Aim of the exercise: Would you retype the whole listing exactly?

* * * *

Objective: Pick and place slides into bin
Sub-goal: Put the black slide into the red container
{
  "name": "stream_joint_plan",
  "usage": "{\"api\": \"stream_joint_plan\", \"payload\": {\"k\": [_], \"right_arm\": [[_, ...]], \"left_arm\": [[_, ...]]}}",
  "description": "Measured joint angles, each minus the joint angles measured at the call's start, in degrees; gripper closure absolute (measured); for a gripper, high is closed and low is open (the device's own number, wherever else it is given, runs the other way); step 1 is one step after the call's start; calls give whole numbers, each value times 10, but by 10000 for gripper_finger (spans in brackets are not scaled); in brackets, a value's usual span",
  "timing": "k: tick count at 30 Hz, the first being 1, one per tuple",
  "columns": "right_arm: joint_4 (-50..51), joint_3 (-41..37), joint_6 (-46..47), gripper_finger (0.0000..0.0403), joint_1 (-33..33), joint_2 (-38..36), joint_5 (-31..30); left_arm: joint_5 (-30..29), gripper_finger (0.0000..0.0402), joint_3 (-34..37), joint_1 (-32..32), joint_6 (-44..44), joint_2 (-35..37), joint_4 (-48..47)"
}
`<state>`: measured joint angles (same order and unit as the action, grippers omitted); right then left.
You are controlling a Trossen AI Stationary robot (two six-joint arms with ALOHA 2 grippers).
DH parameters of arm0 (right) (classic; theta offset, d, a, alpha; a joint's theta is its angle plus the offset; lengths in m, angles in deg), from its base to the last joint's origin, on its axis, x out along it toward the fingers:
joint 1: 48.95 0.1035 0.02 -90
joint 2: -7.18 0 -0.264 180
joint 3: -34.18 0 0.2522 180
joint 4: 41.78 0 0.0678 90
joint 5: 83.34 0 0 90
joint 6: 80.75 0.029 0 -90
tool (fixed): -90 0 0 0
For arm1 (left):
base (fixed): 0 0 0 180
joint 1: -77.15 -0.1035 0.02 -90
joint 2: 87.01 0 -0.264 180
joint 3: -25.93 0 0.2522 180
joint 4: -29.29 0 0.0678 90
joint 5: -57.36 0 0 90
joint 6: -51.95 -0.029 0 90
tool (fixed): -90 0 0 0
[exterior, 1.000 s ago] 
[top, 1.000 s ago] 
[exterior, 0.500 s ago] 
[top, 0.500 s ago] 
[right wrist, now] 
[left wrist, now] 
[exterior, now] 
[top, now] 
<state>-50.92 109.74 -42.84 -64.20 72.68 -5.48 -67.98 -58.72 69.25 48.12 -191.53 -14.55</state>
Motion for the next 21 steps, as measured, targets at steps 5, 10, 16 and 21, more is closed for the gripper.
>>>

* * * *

Expected answer:
Objective: Pick and place slides into bin
Sub-goal: Put the black slide into the red container
{
  "name": "stream_joint_plan",
  "usage": "{\"api\": \"stream_joint_plan\", \"payload\": {\"k\": [_], \"right_arm\": [[_, ...]], \"left_arm\": [[_, ...]]}}",
  "description": "Measured joint angles, each minus the joint angles measured at the call's start, in degrees; gripper closure absolute (measured); for a gripper, high is closed and low is open (the device's own number, wherever else it is given, runs the other way); step 1 is one step after the call's start; calls give whole numbers, each value times 10, but by 10000 for gripper_finger (spans in brackets are not scaled); in brackets, a value's usual span",
  "timing": "k: tick count at 30 Hz, the first being 1, one per tuple",
  "columns": "right_arm: joint_4 (-50..51), joint_3 (-41..37), joint_6 (-46..47), gripper_finger (0.0000..0.0403), joint_1 (-33..33), joint_2 (-38..36), joint_5 (-31..30); left_arm: joint_5 (-30..29), gripper_finger (0.0000..0.0402), joint_3 (-34..37), joint_1 (-32..32), joint_6 (-44..44), joint_2 (-35..37), joint_4 (-48..47)"
}
`<state>`: measured joint angles (same order and unit as the action, grippers omitted); right then left.
You are controlling a Trossen AI Stationary robot (two six-joint arms with ALOHA 2 grippers).
DH parameters of arm0 (right) (classic; theta offset, d, a, alpha; a joint's theta is its angle plus the offset; lengths in m, angles in deg), from its base to the last joint's origin, on its axis, x out along it toward the fingers:
joint 1: 48.95 0.1035 0.02 -90
joint 2: -7.18 0 -0.264 180
joint 3: -34.18 0 0.2522 180
joint 4: 41.78 0 0.0678 90
joint 5: 83.34 0 0 90
joint 6: 80.75 0.029 0 -90
tool (fixed): -90 0 0 0
For arm1 (left):
base (fixed): 0 0 0 180
joint 1: -77.15 -0.1035 0.02 -90
joint 2: 87.01 0 -0.264 180
joint 3: -25.93 0 0.2522 180
joint 4: -29.29 0 0.0678 90
joint 5: -57.36 0 0 90
joint 6: -51.95 -0.029 0 90
tool (fixed): -90 0 0 0
[exterior, 1.000 s ago] 
[top, 1.000 s ago] 
[exterior, 0.500 s ago] 
[top, 0.500 s ago] 
[right wrist, now] 
[left wrist, now] 
[exterior, now] 
[top, now] 
<state>-50.92 109.74 -42.84 -64.20 72.68 -5.48 -67.98 -58.72 69.25 48.12 -191.53 -14.55</state>
Motion for the next 21 steps, as measured, targets at steps 5, 10, 16 and 21, more is closed for the gripper.
>>>

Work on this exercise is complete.